DySpMM: From Fix to Dynamic for Sparse Matrix-Matrix Multiplication Accelerators

Hongyi Wang, Kai Zhong, Haoyu Zhang, Shulin Zeng, Zhenhua Zhu, Xinhao Yang, Shuang Wang, Guohao Dai, Huazhong Yang, Yu Wang

Published: 01 Jan 2024, Last Modified: 05 Feb 2025DAC 2024EveryoneRevisionsBibTeXCC BY-SA 4.0

Abstract: Sparse Matrix-Matrix Multiplication (SpMM) is one of the key operators in many fields, showing dynamic features in terms of sparsity, element distribution, and data dependency.

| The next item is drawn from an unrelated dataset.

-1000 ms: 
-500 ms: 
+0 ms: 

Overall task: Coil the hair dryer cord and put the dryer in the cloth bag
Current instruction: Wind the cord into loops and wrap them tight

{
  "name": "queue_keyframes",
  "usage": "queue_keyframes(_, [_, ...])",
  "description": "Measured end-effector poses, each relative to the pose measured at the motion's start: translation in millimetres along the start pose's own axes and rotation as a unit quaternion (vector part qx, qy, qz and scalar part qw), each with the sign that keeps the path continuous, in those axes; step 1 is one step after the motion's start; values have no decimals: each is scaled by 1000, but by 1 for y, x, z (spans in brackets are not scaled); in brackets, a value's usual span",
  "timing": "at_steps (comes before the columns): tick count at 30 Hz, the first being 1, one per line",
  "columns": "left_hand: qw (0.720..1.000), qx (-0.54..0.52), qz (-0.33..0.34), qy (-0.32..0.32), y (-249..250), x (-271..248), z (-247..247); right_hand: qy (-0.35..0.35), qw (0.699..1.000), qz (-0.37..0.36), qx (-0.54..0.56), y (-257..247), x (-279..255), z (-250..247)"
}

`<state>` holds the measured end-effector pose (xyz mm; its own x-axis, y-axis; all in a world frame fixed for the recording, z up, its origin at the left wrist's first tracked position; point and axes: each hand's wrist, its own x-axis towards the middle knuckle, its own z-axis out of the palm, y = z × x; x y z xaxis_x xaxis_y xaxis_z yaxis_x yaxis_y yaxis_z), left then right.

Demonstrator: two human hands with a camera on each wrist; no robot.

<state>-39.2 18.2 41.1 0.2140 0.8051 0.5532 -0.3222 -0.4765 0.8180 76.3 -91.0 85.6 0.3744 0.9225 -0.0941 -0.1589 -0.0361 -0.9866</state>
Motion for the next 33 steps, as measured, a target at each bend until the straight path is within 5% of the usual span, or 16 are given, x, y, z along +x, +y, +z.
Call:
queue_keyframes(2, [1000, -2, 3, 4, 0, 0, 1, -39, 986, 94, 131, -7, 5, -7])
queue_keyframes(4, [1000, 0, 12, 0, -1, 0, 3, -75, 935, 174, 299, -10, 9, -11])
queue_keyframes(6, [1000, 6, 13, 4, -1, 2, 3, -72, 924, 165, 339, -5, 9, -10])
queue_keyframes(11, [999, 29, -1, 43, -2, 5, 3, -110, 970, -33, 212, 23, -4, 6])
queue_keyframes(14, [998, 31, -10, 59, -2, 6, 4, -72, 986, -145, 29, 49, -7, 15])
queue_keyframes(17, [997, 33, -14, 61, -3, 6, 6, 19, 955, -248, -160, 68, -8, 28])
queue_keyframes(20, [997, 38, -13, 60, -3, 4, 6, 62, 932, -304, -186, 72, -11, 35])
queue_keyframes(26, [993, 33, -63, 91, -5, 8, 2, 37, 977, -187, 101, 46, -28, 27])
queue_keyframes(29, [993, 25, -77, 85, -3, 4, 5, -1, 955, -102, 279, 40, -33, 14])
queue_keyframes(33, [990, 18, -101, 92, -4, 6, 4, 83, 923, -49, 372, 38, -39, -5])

Previous studies have proposed FPGA-based SpMM accelerators with fixed configurations of on-chip dataflow, leaving three major challenges unsolved: 1) Partitioning matrices with the fixed sub-matrix size to fit limited on-chip buffer on FPGA leads to performance loss because the optimal sub-matrix size to minimize memory access varies with dynamic sparsity. 2) The fixed row-wise allocation scheme of sparse elements in streaming architecture leads to unbalanced workloads because of dynamic element distribution across sparse matrix rows. 3) Read-after-write (RAW) hazard caused by floating-point adder makes the elements in one row cannot be processed consecutively. Architectures with fixed execution order rely on time-consuming pre-processing to deal with dynamic data dependency. Motivated by the observation that fixed configurations lead to performance loss, we propose DySpMM by introducing the dynamic design methodology to SpMM architectures. The configurable data distributor is introduced to enable dynamic sub-matrix size, achieving up to 3.79× less memory access amount. The element-wise allocator is designed for dynamic workload balance, improving utilization up to 3.74×. The interleaved reorder unit is proposed to reorder the elements and dynamically avoid RAW hazards at runtime, avoiding time-consuming pre-processing. We implement DySpMM on U280 FPGA, and the evaluation shows that it achieves 1.42× geomean throughput compared with the state-of-the-art accelerator Sextans and 1.78× energy efficiency compared with V100S GPU.